La plupart des cyclistes ont déjà fait l'expérience de ce qui a frappé Lance Armstrong à la fin de l'étape reine du Tour de France de cette année : Des crampes. À la fin d'une longue et difficile course, les muscles deviennent parfois incontrôlables et se contractent sans qu'on le veuille.
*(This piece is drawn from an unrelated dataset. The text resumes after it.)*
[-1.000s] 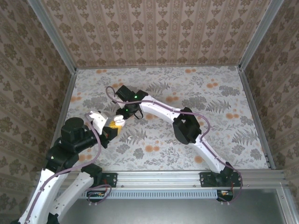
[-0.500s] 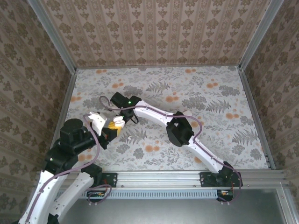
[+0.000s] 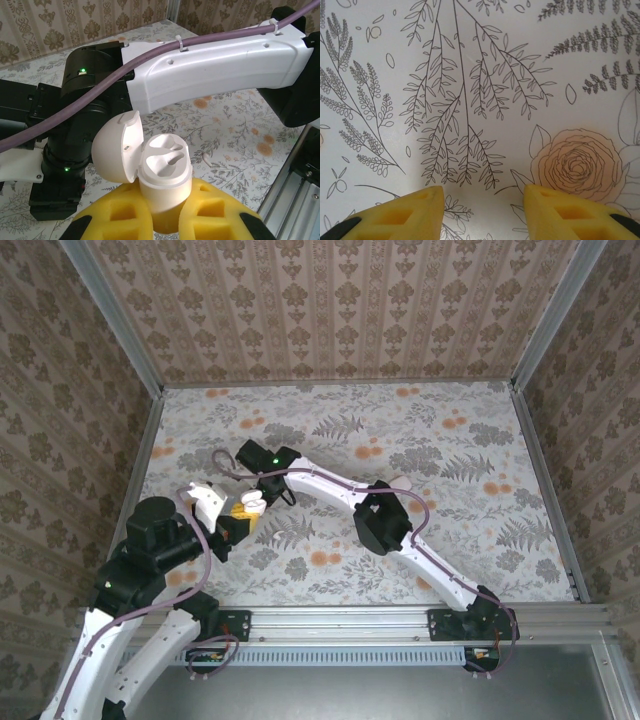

Cela peut aller d'un léger flottement musculaire à un blocage douloureux d'un muscle. Dans le pire des cas, la course est alors terminée.
Les crampes sont un phénomène très répandu. Des études menées sur 2.600 sportifs d'endurance ont montré que deux tiers des triathlètes et des marathoniens souffrent de crampes - le plus souvent dans les mollets. Mais chez les cyclistes, les crampes touchent également les principaux muscles de travail : les muscles antérieurs et postérieurs de la cuisse. Les crampes dans les pieds, les mains ou les bras sont plus exotiques chez les cyclistes, mais elles existent aussi.
Qu'est-ce qui provoque les crampes musculaires ? Les scientifiques du sport et les médecins discutent de différentes théories. La plus connue est celle du manque d'électrolytes - elle a été postulée pour la première fois il y a une centaine d'années. Elle repose sur l'hypothèse que les sportifs sont victimes de crampes principalement lorsqu'ils perdent trop de liquide, et donc trop de minéraux, dont les muscles ont un besoin urgent, par exemple en cas de températures élevées.
La thèse de l'électrolyte est toutefois de plus en plus supplantée par la thèse de la fatigue, publiée pour la première fois en 1997 par le professeur sud-africain Dr Martin Schwellnus. Au cœur de cette théorie se trouve le dysfonctionnement des cellules nerveuses fatiguées qui commandent les muscles. Une étude plus récente publiée l'année dernière aux États-Unis identifie donc deux causes : Les crampes de chaleur et les crampes de fatigue.